Cet article soutient que les discours universitaires favorables à la colonisation monétaire de la RDC doivent être compris comme le produit d’une configuration historique, épistémologique et sociale, et non comme de simples opinions techniques. À la lumière de Fanon, Diop, Amin et Helleiner, il apparaît que l’enjeu n’est pas de choisir entre science et idéologie, mais de refuser que la science serve à naturaliser la domination.

Dans un État postcolonial, l’universitaire ne peut être un simple observateur : il est un acteur du destin collectif.
Réhabiliter la souveraineté monétaire, même imparfaite, c’est aussi réhabiliter la dignité intellectuelle et politique du projet national congolais. Dès lors, l’interrogation trouve son sens : l’universitaire congolais face à la reproduction savante de la dépendance : science économique ou allégeance monétaire ? A la lecture de la présente réflexion, la réponse devient évidente.

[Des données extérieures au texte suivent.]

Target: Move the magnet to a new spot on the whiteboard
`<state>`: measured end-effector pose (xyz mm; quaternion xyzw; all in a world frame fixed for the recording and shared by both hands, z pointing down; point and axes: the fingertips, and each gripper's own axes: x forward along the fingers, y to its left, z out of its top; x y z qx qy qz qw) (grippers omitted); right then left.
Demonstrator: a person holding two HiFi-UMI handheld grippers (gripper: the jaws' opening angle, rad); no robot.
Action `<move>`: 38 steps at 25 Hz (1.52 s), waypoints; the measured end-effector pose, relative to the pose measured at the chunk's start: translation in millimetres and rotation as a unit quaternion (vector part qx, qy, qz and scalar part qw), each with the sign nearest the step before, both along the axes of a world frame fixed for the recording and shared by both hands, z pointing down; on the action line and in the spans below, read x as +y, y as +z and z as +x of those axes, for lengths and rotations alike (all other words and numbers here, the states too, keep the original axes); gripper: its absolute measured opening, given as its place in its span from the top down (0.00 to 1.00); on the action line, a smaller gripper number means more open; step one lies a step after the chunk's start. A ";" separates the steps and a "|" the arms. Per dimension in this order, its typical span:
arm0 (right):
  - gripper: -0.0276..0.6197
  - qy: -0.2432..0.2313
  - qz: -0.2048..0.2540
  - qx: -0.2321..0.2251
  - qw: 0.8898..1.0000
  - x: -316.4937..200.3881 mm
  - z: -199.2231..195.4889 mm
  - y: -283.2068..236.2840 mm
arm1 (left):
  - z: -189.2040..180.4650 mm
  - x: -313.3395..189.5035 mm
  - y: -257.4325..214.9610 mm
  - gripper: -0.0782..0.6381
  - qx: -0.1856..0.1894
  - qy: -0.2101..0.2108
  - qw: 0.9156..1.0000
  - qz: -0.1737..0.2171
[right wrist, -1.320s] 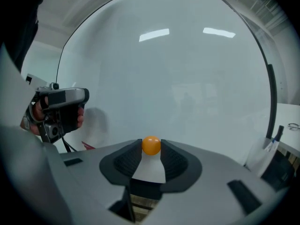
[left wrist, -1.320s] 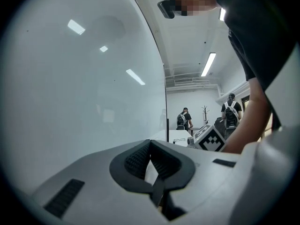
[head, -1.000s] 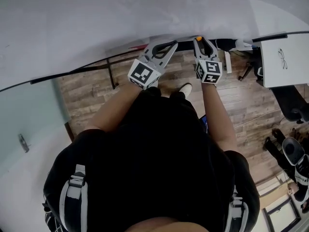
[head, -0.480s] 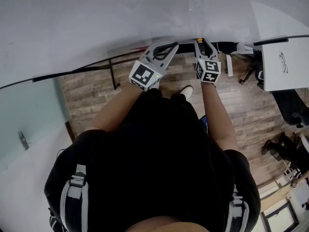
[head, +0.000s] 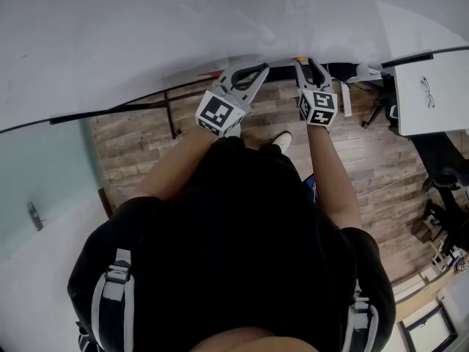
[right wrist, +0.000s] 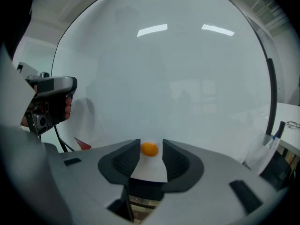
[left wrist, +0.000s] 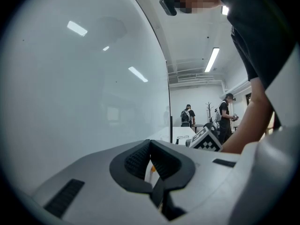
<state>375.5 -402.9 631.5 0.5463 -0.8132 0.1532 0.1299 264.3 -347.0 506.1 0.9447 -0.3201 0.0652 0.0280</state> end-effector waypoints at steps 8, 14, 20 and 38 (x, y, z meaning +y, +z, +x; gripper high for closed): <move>0.73 -0.026 0.070 -0.033 0.997 17.6 3.4 -93.8 | 0.2 5.9 -30.9 0.88 0.018 0.005 1.000 0.009; 0.79 -0.082 0.130 -0.035 0.987 45.2 -8.2 -166.0 | 2.5 13.4 -55.7 0.88 0.015 0.020 0.999 0.024; 0.94 -0.109 0.167 -0.050 0.979 73.6 -21.4 -205.3 | -0.4 23.2 -69.4 0.88 0.013 0.035 0.999 0.031; 0.97 -0.123 0.150 -0.053 0.980 101.6 -31.0 -198.5 | 9.9 34.5 -72.9 0.88 0.016 0.060 0.998 0.021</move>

Références bibliographiques

- Amin, S. (1973). Le développement inégal : Essai sur les formations sociales du capitalisme périphérique. Éditions de Minuit.
- Bayart, J.-F. (1999). L’État en Afrique : La politique du ventre. Fayard.
- Bourdieu, P. (1984). Questions de sociologie. Éditions de Minuit.
- Bourdieu, P. (1997). Méditations pascaliennes. Seuil.
- Cohen, B. J. (1998). The geography of money. Cornell University Press.
- Diop, C. A. (1954). Nations nègres et culture. Présence Africaine.
- Fanon, F. (1961). Les damnés de la terre. Maspero.
- Frank, A. G. (1967). Capitalism and underdevelopment in Latin America. Monthly Review Press.
- Helleiner, E. (2003). The making of national money: Territorial currencies in historical perspective. Cornell University Press.
- Mannheim, K. (1936). Ideology and utopia. Harcourt, Brace & World.
- Nzongola-Ntalaja, G. (2002). The Congo from Leopold to Kabila: A people’s history. Zed Books.
- Polanyi, K. (1944). The great transformation. Beacon Press.